Due partiti contrapposti
di Sergio Romano - 02/10/2009
Due partiti contrapposti
Esistono problemi nazionali e internazionali da cui dipende la vita degli italiani e dei loro figli. Le elezioni tedesche, il referendum irlandese, il mercato dell’energia, la difesa dell’ambiente, la costruzione della Tav, il rapporto fra le banche e le imprese, la crisi del latte e la politica agricola comune, le esportazioni e l’occupazione, il passaggio dal G8 al G20, la guerra in Afghanistan, la politica economica e monetaria del governo cinese sono questioni, cito alla rinfusa, che ci concernono.
Occorre che l’Italia sappia come affrontarle e che la sua linea venga adottata dopo un confronto di idee e proposte tra il governo e l’opposizione. Ma questo confronto non c’è o si svolge solo occasionalmente tra poche persone di buona volontà ai margini di una scena pressoché interamente occupata da un ininterrotto cabaret politico con un copione di lazzi, insulti, pettegolezzi, storie lascive, accuse sanguinose e querele. Si direbbe che una parte dell’Italia abbia smarrito il senso della realtà e preferisca lo spettacolo di una guerra civile mediatica alla soluzione dei suoi problemi. Cerco di spiegare (a me stesso anzitutto) i motivi di questo fenomeno.
Penso che buona parte dell’opposizione non creda nell’utilità di fare dell’anti berlusconismo la sua principale linea politica e abbia voglia di tornare al suo mestiere. Ma attraversa una difficile crisi, forse salutare, ed è pressoché interamente assorbita dalla soluzione dei suoi problemi interni. In questo vuoto la bandiera dell’opposizione è passata nelle mani di qualche partito- giornale, di qualche tribuno della plebe, di alcuni protagonisti dello spettacolo e dell’informazione che hanno assunto questo compito, occorre riconoscerlo, con uno straordinario brio professionale.
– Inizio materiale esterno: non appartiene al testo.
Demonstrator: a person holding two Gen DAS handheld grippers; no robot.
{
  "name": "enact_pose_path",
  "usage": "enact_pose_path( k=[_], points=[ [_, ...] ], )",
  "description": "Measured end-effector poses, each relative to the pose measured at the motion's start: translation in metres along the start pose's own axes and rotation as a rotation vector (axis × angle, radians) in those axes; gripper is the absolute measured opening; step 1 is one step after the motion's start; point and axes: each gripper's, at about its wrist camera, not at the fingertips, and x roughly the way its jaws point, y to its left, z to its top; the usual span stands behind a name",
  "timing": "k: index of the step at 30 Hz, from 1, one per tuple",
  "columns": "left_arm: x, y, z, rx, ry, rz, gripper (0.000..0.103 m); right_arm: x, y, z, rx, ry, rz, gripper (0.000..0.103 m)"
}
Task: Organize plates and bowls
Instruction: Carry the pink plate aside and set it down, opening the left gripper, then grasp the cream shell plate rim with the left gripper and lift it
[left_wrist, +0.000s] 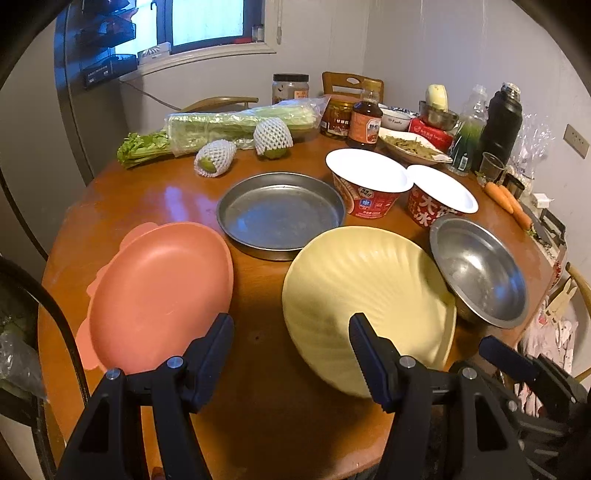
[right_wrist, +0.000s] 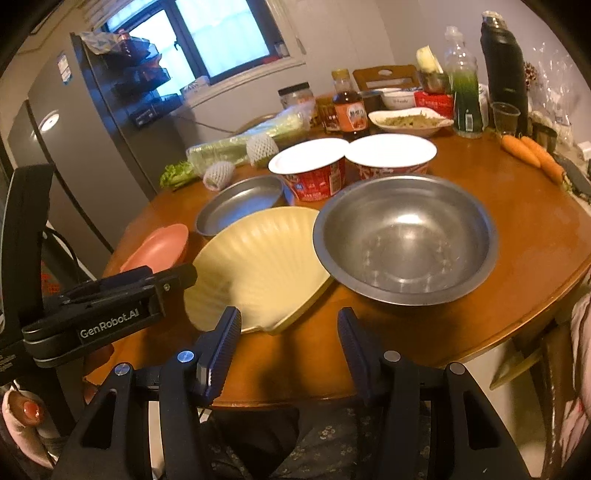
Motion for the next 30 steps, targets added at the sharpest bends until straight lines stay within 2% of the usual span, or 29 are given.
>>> enact_pose_path(
  k=[11, 19, 21, 22, 27, 30],
  points=[
    [0.038, -0.010, 0.020, 0.057, 0.032, 0.060, 0.064, 0.028, 0.000, 0.002, 0.018, 0.030, 0.026, 0.056],
    [0.058, -0.015, 0.020, 0.068, 0.063, 0.035, 0.064, 0.047, -0.001, 0.008, 0.016, 0.050, 0.033, 0.056],
    [0.059, -0.015, 0.018, 0.063, 0.053, 0.007, 0.058, 0.049, 0.000, 0.009, -0.002, 0.038, 0.026, 0.056],
    [0.058, -0.015, 0.018, 0.061, 0.050, -0.008, 0.050, 0.050, 0.001, 0.009, -0.006, 0.036, 0.025, 0.056],
    [0.054, -0.016, 0.016, 0.071, 0.036, 0.011, 0.043, 0.053, 0.002, 0.010, -0.029, 0.022, 0.008, 0.053],
    [0.050, -0.012, 0.013, 0.061, 0.037, 0.003, 0.042, 0.053, 0.004, 0.009, -0.029, 0.022, 0.018, 0.053]
  ],
)
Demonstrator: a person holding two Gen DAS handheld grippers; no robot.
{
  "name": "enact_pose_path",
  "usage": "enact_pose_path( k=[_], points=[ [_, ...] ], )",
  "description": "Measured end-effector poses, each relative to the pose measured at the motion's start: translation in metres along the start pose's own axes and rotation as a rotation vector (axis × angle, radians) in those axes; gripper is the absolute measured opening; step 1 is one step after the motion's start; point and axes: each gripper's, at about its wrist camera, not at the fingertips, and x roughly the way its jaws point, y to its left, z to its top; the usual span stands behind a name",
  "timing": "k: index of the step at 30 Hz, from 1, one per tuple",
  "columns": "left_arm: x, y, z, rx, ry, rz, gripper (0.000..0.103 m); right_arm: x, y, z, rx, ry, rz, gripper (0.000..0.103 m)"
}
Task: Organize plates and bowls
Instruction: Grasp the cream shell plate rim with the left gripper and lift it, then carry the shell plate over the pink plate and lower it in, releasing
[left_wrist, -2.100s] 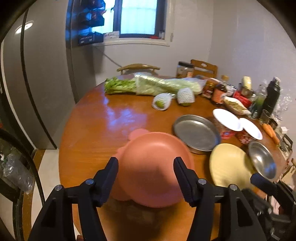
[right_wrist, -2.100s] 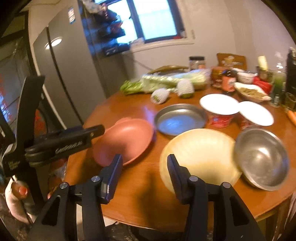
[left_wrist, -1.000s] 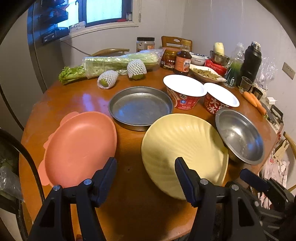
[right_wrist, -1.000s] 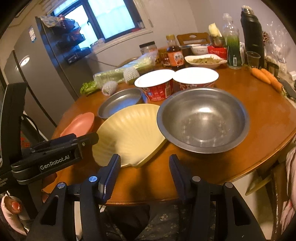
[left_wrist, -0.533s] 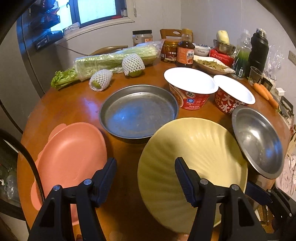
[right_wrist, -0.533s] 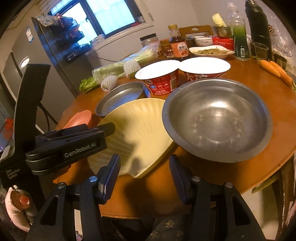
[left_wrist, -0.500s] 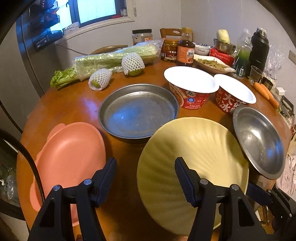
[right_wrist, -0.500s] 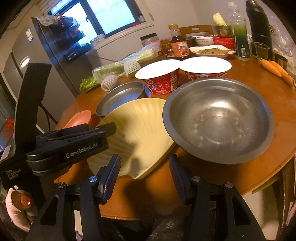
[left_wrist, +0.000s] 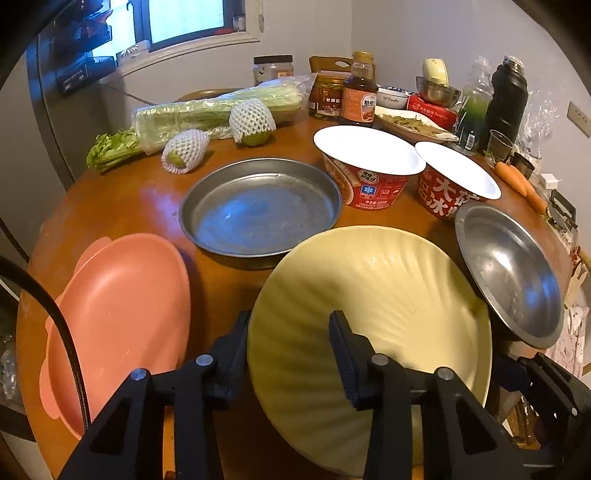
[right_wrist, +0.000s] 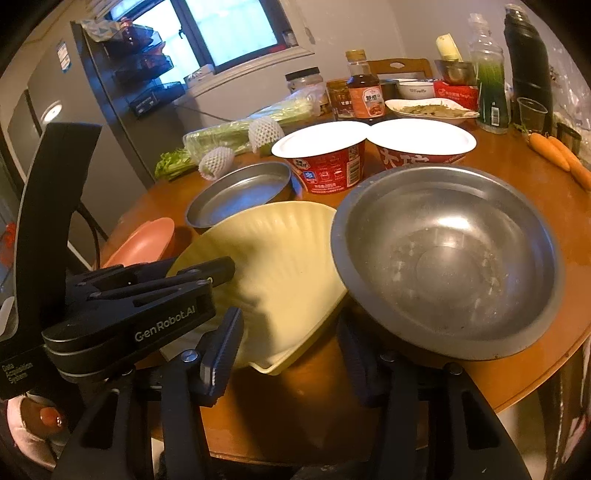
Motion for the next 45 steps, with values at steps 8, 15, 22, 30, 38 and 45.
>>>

Peccato che questi oppositori non si propongano di governare e non abbiano quindi l’obbligo di disegnare il futuro del Paese. Il loro obiettivo è la visibilità, la notorietà, il cerchio del riflettore, l’occupazione dello spazio scenico. Ne hanno il diritto naturalmente, e se questo diritto fosse minacciato avremmo, parafrasando Voltaire, il dovere di difenderli. Ma viene voglia di pensare, maliziosamente, che nulla li rattristerebbe quanto l’improvvisa scomparsa del «nemico».
Dall’altra parte, naturalmente, si risponde allo stesso modo con professionisti del giornalismo-spettacolo altrettanto briosi. Il premier, che deve imparare a rispettare di più la pluralità dell’informazione in tv e sui giornali, occupa continuamente la scena con una difesa che sembra fatta apposta per alimentare le battaglie dell’accusa. Le sue querele contro la stampa e le sue bordate contro i giornalisti «farabutti» sono nella cultura democratica europea un’anomalia e nuocciono alla sua immagine ma lui non sembra preoccuparsene. È convinto (e forse, purtroppo, non ha torto) che gli attacchi gli siano utili perché gli consentono di trasformare l’intera politica nazionale in una continua battaglia sulla sua persona. Gli italiani, anche quando vorrebbero occuparsi di altre cose, sono finiti fra due contendenti che si detestano ma giocano una partita in cui ciascuno dei due ha bisogno dell’altro. Con due risultati. In primo luogo l’Italia sta rapidamente perdendo credito agli occhi del mondo. In secondo luogo parla di tutto fuorché di se stessa e dei suoi problemi.